While the future remains a mystery to all, I can only hope to continue to live and make the best of it by making these memories.

Saturday, August 4, 2007

48 Hours

I know I'm well into my 48 hours of freedom; that is otherwise known as the weekend. What can I say I'm lazy today. I wonder what this weekend will bring, I have some plans for later today. Not quite sure what they are maybe a movie or something. I know eventually laundry will factor into it.

Friday, August 3, 2007

I'll make this quick.

I have a lot of work today but I wanted to get these ideas down before I lost them.

Recently I have been realizing just how connected everything is. How every experience you have had can be connected to the present. How choices made years ago can affect the course of a night today. What the hell am I talking about? Well I had plans to go out last night. Plans that I was looking forward to all week. However as the day went on enough things had happened to put me in a sour mood for the evening. That is until I got a random call out of the blue from a friend. Not that it was completely unexpected we talk a few times a week so its not like it was completely odd. It just happened to be the timing. He happens to be my best friend and despite the fact that he had no knowledge of the fact that I needed to take to him he gave me call.

No earth shattering revelations were discussed but it was good to talk to him and it put me back into the right frame of mind I needed so that I could enjoy myself. It was a great night. In my mind it illustrated that everything happens for a reason, and if you treat people right and surround yourself with good friends it all comes back to help you in the end.
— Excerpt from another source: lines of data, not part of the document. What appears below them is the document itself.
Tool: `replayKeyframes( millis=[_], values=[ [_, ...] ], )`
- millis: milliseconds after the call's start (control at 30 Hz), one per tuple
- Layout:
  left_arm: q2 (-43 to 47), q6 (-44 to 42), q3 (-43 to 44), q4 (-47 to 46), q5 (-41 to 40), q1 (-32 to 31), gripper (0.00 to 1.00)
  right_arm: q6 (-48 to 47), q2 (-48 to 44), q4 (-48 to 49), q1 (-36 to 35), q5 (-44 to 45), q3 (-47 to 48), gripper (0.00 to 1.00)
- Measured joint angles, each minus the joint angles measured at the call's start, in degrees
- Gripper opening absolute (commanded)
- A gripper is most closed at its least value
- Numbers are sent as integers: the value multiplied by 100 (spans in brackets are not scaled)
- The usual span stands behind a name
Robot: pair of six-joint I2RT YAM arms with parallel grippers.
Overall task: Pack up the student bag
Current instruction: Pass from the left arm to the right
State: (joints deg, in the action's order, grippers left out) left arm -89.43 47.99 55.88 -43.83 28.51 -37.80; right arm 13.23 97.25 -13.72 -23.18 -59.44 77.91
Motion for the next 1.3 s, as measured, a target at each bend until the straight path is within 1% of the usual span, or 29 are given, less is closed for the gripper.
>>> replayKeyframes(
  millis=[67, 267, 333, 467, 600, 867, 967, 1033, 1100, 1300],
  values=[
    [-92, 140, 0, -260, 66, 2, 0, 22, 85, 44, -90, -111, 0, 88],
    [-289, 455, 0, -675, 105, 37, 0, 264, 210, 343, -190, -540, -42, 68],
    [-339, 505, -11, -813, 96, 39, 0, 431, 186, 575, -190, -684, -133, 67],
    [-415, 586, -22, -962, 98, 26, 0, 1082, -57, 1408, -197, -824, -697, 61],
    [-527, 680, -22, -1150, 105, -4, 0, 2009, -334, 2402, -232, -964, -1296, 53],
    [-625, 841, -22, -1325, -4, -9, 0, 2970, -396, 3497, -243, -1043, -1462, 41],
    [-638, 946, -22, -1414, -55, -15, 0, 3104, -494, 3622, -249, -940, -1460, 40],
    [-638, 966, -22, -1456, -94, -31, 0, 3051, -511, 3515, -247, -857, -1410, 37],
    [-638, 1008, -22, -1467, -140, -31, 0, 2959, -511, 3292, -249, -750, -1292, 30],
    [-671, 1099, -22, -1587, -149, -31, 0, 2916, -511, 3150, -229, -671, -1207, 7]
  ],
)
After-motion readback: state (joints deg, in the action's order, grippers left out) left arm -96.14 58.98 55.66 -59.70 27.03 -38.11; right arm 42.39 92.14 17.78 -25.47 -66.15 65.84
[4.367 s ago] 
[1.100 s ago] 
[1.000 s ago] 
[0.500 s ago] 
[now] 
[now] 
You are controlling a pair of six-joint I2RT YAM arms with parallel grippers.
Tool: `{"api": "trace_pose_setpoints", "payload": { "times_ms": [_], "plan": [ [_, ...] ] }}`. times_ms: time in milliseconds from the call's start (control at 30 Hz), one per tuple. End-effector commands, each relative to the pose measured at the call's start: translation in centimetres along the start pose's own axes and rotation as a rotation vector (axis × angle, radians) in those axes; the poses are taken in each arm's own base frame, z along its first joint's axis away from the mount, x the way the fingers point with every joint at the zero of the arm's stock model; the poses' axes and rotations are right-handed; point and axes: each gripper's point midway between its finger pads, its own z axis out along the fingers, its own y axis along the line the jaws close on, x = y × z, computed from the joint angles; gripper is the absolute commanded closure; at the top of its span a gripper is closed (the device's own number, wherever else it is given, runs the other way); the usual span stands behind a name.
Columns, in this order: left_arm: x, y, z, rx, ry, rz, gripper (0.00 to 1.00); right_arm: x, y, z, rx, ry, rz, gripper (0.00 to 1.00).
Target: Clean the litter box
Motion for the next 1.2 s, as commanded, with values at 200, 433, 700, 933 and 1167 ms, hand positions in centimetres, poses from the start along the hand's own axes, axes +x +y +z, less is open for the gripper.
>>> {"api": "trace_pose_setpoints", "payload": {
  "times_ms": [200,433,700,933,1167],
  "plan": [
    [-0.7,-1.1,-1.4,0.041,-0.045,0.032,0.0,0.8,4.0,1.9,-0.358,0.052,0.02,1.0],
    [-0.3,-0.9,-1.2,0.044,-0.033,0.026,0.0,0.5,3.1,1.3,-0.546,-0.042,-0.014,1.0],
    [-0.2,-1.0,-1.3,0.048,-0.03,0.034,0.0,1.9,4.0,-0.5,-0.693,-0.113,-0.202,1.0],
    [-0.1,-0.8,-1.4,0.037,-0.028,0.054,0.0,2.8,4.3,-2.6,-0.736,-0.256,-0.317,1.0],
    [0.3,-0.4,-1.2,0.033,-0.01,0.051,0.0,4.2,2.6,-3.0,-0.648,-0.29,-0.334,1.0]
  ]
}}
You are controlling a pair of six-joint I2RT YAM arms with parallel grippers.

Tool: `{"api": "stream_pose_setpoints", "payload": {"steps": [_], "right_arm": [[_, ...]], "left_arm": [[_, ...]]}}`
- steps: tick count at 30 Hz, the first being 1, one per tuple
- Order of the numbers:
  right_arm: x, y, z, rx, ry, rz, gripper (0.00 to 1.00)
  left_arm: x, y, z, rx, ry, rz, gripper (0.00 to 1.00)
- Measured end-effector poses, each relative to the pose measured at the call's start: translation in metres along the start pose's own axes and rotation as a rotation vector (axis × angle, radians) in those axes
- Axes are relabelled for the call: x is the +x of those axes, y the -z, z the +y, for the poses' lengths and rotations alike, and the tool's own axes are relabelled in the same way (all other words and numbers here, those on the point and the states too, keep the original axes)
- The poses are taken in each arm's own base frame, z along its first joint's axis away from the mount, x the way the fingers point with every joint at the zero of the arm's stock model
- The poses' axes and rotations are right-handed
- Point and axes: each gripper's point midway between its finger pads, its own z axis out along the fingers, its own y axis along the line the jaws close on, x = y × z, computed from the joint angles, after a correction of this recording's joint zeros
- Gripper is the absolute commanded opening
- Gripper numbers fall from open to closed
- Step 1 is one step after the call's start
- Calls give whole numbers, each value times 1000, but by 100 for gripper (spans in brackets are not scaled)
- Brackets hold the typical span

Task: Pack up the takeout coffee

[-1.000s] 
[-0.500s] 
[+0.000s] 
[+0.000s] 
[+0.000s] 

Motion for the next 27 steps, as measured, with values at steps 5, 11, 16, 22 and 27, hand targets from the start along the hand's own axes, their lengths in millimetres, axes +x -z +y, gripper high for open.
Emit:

Enough pearly drops of wisdom for now. I'll talk to you all later.

Thursday, August 2, 2007

Fini

Well yesterday I completed the move. Today I get to celebrate with someone. I'll let you know more about that at another time though. So my commute to work is super simple and my roommate seems very laid back which is cool. I have to admit I haven't been in a real social mood lately as you all could plainly see. So I'm looking forward to the weekend and doing something. I don't know what but I want to do something fun. I also set a date to go to Mohegan Sun with my mother. She wants to go down on a random Tuesday for some deal she gets off the morning buffet. It should be fun if not a little random. I have plenty of time so I might as well take it.

The next travel plans that I know of are in February when I head off to Vegas for work. It should be fun but that's still 6 months off into the future. I should plan to do something sooner. I thought about maybe visiting Seattle and since I'm by myself and no longer have to worry about scheduling time it should be easy. I just need to come up with the funds for the adventure. I would like to do it in October but I have a wedding to go to then at the beginning and the friend that I would visit there will be over here. Maybe I'll try to do something in September, I've had a desire to head down to NYC for a long weekend so I just may do that instead, or as well. What can I say the traveling bug has hit me.


Anyways off to the city tonight I'll talk to you all tomorrow.